A refugee comes nearer. He wants to share one thing. He says he lost most of his money stone island bubble coat in the boat to the Greek island of Lesbos. He is here at the camp with his family, seven people in complete. The man says the trafficker requested for 1,000 euros for each person and half that amount for each little one for them to proceed the journey, but the family only has 400 euros left.
“I don’t know what to do,” the man says. He shows a fresh scar on his forehead and says he was attacked by Pakistanis with sticks and stones when he was in Lesbos. The situation was really tough. “Here we are respected and taken care of,” he mentioned about conditions in the camp. “We thank them, we thank you all.”
Mohamed, 22, and Khojand, 23, are Afghans, but they were raised in Iran, where their families sought a safer future. They met on the journey to Greece and grew to become buddies. Both men are thought of “economic migrants.”
I find them listening to Iranian rap in a shady part of the camp.
Mohamed and Khojand say they left Iran because the state treated them like second class citizens. They passed from Iran to Turkey, walking for hours in the mountains, along with the traffickers. In some unspecified time in the future they had been robbed by locals who needed to get the traffickers’ money but eventually took personal items from their “cargo”. To travel from Iran to Turkey, Mohamed and Khojand say they paid $500 and another $1,000 to reach Lesbos on a dinghy.

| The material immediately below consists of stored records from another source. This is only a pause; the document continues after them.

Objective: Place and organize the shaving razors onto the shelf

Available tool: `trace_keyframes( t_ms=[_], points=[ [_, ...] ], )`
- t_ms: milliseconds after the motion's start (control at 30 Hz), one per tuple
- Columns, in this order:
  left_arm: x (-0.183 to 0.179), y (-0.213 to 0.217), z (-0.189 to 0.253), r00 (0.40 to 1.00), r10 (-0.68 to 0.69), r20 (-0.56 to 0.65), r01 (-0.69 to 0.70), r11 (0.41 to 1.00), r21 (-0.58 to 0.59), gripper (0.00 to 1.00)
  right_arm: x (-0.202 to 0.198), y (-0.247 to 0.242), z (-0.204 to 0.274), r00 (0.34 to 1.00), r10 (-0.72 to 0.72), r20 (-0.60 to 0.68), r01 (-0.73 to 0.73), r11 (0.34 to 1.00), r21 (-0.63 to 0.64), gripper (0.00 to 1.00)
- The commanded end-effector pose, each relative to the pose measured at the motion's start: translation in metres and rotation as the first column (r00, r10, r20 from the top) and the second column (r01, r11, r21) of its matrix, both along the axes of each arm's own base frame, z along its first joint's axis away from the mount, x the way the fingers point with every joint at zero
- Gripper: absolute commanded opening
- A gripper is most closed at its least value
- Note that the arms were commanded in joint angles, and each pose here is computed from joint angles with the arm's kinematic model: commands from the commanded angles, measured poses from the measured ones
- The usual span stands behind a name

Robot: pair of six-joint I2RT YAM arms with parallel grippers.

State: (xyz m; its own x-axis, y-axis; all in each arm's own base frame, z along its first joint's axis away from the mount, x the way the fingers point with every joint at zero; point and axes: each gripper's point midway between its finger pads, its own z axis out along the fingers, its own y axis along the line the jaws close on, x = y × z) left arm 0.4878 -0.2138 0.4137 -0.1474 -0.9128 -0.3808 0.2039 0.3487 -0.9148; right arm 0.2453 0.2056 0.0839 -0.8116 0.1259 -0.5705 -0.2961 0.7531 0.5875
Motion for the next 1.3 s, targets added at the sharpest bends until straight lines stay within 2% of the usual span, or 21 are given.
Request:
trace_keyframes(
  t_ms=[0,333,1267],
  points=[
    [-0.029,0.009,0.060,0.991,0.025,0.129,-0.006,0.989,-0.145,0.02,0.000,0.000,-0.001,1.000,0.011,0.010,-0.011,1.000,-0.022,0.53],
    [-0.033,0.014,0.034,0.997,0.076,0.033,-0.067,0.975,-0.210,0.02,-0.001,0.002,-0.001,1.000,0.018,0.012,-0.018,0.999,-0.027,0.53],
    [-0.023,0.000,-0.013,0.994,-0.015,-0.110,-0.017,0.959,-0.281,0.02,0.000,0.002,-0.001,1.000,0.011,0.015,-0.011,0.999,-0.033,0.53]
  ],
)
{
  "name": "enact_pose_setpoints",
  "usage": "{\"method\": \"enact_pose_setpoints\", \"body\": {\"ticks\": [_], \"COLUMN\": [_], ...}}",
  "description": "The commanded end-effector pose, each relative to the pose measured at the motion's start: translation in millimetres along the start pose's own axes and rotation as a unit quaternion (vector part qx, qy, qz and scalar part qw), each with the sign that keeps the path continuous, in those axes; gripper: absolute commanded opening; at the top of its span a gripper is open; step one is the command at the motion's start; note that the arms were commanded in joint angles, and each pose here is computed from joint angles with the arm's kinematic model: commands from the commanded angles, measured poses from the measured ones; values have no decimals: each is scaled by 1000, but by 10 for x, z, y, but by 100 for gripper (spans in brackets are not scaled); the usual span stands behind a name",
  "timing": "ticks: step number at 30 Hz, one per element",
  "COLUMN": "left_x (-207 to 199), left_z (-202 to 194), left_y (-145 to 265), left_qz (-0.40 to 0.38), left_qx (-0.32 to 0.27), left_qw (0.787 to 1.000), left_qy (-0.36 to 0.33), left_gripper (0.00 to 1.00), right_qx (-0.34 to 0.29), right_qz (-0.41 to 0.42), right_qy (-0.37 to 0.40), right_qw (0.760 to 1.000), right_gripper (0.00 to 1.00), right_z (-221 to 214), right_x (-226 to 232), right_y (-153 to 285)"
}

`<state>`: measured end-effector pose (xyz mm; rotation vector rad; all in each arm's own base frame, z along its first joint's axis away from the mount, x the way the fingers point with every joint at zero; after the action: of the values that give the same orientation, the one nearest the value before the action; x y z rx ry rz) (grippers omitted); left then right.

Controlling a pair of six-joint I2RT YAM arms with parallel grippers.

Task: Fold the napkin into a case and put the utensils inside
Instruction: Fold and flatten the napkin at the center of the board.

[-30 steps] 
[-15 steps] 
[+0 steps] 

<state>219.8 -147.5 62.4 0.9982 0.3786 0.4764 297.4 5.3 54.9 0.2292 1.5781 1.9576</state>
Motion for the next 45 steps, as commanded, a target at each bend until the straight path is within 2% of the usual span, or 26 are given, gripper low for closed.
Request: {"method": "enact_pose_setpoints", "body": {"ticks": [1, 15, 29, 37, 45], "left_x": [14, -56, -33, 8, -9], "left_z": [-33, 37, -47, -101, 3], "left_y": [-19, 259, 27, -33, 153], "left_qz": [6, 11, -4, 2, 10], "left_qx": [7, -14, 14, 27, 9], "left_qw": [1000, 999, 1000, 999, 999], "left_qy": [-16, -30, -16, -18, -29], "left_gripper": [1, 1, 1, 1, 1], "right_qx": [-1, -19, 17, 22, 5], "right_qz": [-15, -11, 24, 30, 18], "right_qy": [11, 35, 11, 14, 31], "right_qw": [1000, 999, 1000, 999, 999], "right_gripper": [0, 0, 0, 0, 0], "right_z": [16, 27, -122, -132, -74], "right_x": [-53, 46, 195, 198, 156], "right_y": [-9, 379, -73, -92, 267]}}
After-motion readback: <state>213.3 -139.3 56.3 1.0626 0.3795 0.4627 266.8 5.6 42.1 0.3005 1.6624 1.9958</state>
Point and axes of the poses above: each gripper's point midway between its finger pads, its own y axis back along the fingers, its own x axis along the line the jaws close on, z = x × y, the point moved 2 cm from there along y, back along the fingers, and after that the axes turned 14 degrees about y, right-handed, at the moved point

It took them, and 35 others, two and a half hours to achieve European soil in the little boat. The sea was calm at first, then somewhere on the best way the boat’s engine crashed and started to flood. They had to empty the waters. “We were really scared,” they say.
“Here, everything is nice,” Mohamed says concerning the camp in Eleonas. “There is not any such camp in Asia.”
It’s getting dark. Volunteers with the Greek Red Cross entertain the kids with balls and drawing.
Katerina, a volunteer, says, “Despite their stress and fatigue, they are filled with power, typical kids. They’re so pleased with the little issues like painting. After they depart here, they by no means cry, we all the time see them smiling.”
There are nights when the refugees gather in a circle and sing. “They relax. And we with them. We neglect to go dwelling,” Karaggeli says.
All photographs courtesy of Menelaos Myrillas.
This publish first appeared on HuffPost Greece and was translated into English. It has been edited for clarity.